1910 Fires – 100 Special Policemen Appointed By Mayor – Relief From Small Army of Moochers

One Hundred Extra Men Now Guard City Carefully Against Disorder

Missoula awoke yesterday red-eyed from the smoke and cinders, but with determination to prove equal to the emergency which the presence of a couple of thousand visitors had placed upon her shoulders. Most of the visitors are cordially welcome, and all that the city can do for them is done cheerfully. But there has followed in the wake of the fire refugees a small army of moochers and worse. “I have been fighting fire and I want a meal,” was the salutation of this army of grafters, yesterday morning, and the mayor determined to put a stop to the game. There is abundant relief for the deserving, but the city has no place for any of this class of hangers-on.

Last night the situation was improved in this respect.
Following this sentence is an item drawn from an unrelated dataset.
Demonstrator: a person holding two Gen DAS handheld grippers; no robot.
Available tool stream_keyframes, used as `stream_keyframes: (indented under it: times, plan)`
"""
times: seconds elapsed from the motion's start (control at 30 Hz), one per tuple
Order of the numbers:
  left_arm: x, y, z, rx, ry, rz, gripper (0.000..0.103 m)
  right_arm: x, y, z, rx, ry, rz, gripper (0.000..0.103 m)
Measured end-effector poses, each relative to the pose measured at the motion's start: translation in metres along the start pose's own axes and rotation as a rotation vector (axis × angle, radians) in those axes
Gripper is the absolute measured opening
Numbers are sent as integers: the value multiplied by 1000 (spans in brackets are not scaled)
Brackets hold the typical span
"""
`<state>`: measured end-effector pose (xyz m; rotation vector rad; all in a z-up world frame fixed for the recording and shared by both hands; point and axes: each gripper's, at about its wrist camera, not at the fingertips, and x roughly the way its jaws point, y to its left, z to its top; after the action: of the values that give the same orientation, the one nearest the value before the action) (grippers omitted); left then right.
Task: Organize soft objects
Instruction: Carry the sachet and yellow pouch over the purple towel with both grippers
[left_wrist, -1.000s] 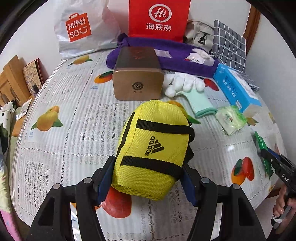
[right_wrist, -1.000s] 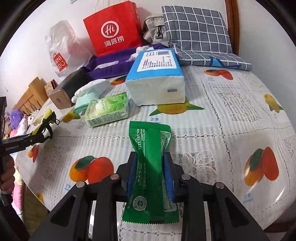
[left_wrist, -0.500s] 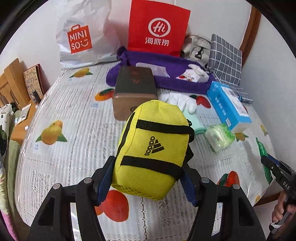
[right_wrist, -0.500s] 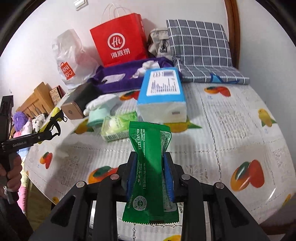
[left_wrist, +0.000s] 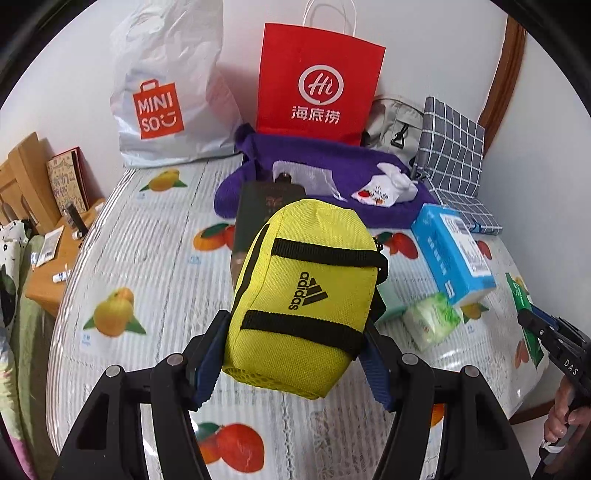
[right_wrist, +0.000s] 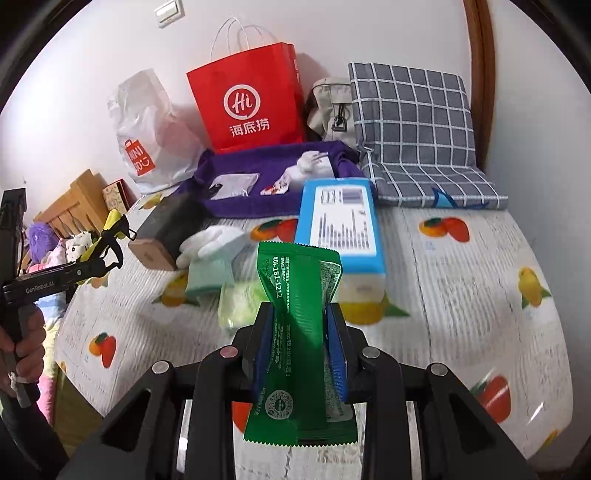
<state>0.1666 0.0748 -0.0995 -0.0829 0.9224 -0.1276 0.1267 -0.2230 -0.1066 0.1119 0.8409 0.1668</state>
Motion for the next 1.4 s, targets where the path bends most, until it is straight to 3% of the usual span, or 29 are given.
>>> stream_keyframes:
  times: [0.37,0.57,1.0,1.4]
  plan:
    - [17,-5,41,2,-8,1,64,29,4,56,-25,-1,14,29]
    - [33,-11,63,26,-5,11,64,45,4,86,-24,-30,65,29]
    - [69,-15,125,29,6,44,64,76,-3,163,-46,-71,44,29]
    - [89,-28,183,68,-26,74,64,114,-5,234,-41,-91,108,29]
The mayor had appointed 100 special police officers to protect Missoula citizens as well as the honest visitors in the city, and Sheriff Graham had ten deputies on the streets. The regular police force handled the situation admirably all day and every man who showed any signs of a disposition toward disorderliness or who had partaken too freely of liquor, was promptly picked up and put in jail. The streets were remarkably free from disorders all day, but it was to make things doubly certain that the mayor and the sheriff took the action they did. With 100 fearless and law-abiding men on the streets ready to stop the first outbreak of trouble there should be no difficulty in handling the great crowds, which, to give credit due them, have not yet shown the feeling which city officials fear.

The above article appeared in The Daily Missoulian on August 23, 1910.